Robert Hubbell, a psychologist in Albany Medical Center’s psychiatry department, said his department isn’t necessarily seeing a big jump in patients ages 35-64. But he added that the mental health system is overburdened, due to budget cuts, and there aren’t enough resources for people in need.
“A huge number of people in the community have thoughts of suicide, but they don’t have access to health care, or they don’t have the support they need to access health care,” Hubbell said. “We see the people who get here and get help.”
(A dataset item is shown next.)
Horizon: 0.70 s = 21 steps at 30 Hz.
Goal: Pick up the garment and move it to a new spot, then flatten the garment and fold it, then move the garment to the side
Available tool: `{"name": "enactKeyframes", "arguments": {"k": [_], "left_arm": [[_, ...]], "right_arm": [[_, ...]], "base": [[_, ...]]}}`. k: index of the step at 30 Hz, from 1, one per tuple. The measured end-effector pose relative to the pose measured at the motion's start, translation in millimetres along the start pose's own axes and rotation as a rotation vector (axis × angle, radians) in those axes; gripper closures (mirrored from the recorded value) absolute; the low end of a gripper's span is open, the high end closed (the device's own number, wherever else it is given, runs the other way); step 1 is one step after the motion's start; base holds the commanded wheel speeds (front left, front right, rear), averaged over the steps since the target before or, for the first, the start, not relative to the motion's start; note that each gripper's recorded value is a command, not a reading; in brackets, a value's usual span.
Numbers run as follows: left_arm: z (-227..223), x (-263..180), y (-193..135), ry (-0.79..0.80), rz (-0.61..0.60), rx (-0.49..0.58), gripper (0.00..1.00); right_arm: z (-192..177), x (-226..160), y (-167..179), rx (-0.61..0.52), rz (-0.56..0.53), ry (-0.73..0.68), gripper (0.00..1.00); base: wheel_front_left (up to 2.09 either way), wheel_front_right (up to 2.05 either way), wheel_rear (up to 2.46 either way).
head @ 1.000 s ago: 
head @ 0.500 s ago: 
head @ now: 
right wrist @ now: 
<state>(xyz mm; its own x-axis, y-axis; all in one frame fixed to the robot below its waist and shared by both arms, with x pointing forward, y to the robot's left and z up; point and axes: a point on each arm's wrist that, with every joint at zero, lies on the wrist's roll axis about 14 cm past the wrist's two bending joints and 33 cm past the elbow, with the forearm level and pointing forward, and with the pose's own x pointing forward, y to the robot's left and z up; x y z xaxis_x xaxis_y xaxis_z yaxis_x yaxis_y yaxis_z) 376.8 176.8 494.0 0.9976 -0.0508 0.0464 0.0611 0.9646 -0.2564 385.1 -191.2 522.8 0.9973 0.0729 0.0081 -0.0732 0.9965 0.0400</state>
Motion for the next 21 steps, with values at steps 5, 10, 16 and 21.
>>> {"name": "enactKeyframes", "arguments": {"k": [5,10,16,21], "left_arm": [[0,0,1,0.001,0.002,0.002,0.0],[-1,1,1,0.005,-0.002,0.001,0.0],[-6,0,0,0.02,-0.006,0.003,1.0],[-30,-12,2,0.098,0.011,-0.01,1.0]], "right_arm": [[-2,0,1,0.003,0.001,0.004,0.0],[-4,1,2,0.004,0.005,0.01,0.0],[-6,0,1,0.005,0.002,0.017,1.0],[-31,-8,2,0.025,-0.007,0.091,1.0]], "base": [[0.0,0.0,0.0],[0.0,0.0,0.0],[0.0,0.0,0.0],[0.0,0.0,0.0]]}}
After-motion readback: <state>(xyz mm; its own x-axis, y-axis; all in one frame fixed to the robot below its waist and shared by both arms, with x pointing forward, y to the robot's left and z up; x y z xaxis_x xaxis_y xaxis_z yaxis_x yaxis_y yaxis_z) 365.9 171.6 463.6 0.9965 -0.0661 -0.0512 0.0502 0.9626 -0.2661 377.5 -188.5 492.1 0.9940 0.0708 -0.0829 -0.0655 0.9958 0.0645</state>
Hubbell said the economy has been a big source of stress for a number of years now.
“We hear from people who are feeling overwhelmed, because they’re feeling trapped in a job or more anxious about entering the economy,” he said.
Finding a new job or entering the workplace is “that much harder because right now it’s such a challenge,” he said.
Mental health problems such as bipolar disorder, depression and schizophrenia are risk factors for suicide, said Donald Capone, executive director of the New York chapter of the National Alliance on Mental Illness.
“Suicide is something the mental health community is very familiar with, unfortunately,” Capone said.
Capone said many people with mental illnesses are not being diagnosed and treated quickly enough and there’s still a stigma attached to mental health problems, which often makes people less likely to seek the help they need.
“The longer the delay in getting treatment, the worse things get,” he said.
In addition, not everyone has access to quality mental health services.
“The mental health infrastructure is not equivalent in all parts of the state,” Capone said. “Once you get into the more rural areas, it’s harder to find services. There are some parts of the state where people can’t find a child psychologist.”
Miller echoed this, noting many of the people who arrive at his clinic because they’ve attempted suicide have not been receiving mental health treatment or services of any kind.
“If someone attempts suicide and ends up at our hospital, they’ll likely end up in our care,” he said. “A lot of times, when people are in the acute stages of suicidality, we see them in the emergency room. … We’re seeing more health needs here, but there are fewer services.”
Laura Marx, director of the American Foundation for Suicide Prevention’s Capital Region chapter, noted New York’s suicide rate remains relatively low and suggested education and awareness campaigns organized by advocacy groups and public health officials have made a difference.
“We do a lot of prevention,” Marx said, “but certainly there’s more work to be done when so many people are dying by suicide.”
According to the CDC, the suicide rate among U.S. men ages 35-64 rose 27 percent between 1999 and 2010. Among women in that demographic, it increased 31.5 percent. The greatest percentage increase in suicide rate — 59.7 percent — was observed in women ages 60-64.
The agency recommends more suicide research and prevention efforts focused on middle-aged people.
“Prevention efforts are particularly important for this cohort because of its size, history of elevated suicide rates and movement toward older adulthood, the period of life that has traditionally been associated with the highest suicide rates,” the CDC noted in a recent Morbidity and Mortality Weekly report.